- _Task item_: Copy the data. Keep every character as given.

○ ○ ○ ○ ○

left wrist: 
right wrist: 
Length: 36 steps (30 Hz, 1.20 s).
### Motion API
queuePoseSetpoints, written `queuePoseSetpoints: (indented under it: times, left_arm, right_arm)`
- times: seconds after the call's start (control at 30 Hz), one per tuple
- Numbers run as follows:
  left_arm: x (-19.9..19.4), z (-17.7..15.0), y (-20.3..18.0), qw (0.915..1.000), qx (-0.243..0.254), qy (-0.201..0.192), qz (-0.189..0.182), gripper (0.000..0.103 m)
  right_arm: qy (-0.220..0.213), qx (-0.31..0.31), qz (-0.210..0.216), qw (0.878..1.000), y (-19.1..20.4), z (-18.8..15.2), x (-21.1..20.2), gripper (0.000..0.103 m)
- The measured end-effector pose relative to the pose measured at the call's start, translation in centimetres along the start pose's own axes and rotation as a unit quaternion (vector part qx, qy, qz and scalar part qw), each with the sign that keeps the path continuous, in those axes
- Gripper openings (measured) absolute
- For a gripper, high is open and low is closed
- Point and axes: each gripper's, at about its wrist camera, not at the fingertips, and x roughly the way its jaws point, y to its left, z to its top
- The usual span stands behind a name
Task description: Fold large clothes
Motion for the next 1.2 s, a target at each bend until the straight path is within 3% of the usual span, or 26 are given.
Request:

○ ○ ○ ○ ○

- _Output for this exercise_:
left wrist: 
right wrist: 
Length: 36 steps (30 Hz, 1.20 s).
### Motion API
queuePoseSetpoints, written `queuePoseSetpoints: (indented under it: times, left_arm, right_arm)`
- times: seconds after the call's start (control at 30 Hz), one per tuple
- Numbers run as follows:
  left_arm: x (-19.9..19.4), z (-17.7..15.0), y (-20.3..18.0), qw (0.915..1.000), qx (-0.243..0.254), qy (-0.201..0.192), qz (-0.189..0.182), gripper (0.000..0.103 m)
  right_arm: qy (-0.220..0.213), qx (-0.31..0.31), qz (-0.210..0.216), qw (0.878..1.000), y (-19.1..20.4), z (-18.8..15.2), x (-21.1..20.2), gripper (0.000..0.103 m)
- The measured end-effector pose relative to the pose measured at the call's start, translation in centimetres along the start pose's own axes and rotation as a unit quaternion (vector part qx, qy, qz and scalar part qw), each with the sign that keeps the path continuous, in those axes
- Gripper openings (measured) absolute
- For a gripper, high is open and low is closed
- Point and axes: each gripper's, at about its wrist camera, not at the fingertips, and x roughly the way its jaws point, y to its left, z to its top
- The usual span stands behind a name
Task description: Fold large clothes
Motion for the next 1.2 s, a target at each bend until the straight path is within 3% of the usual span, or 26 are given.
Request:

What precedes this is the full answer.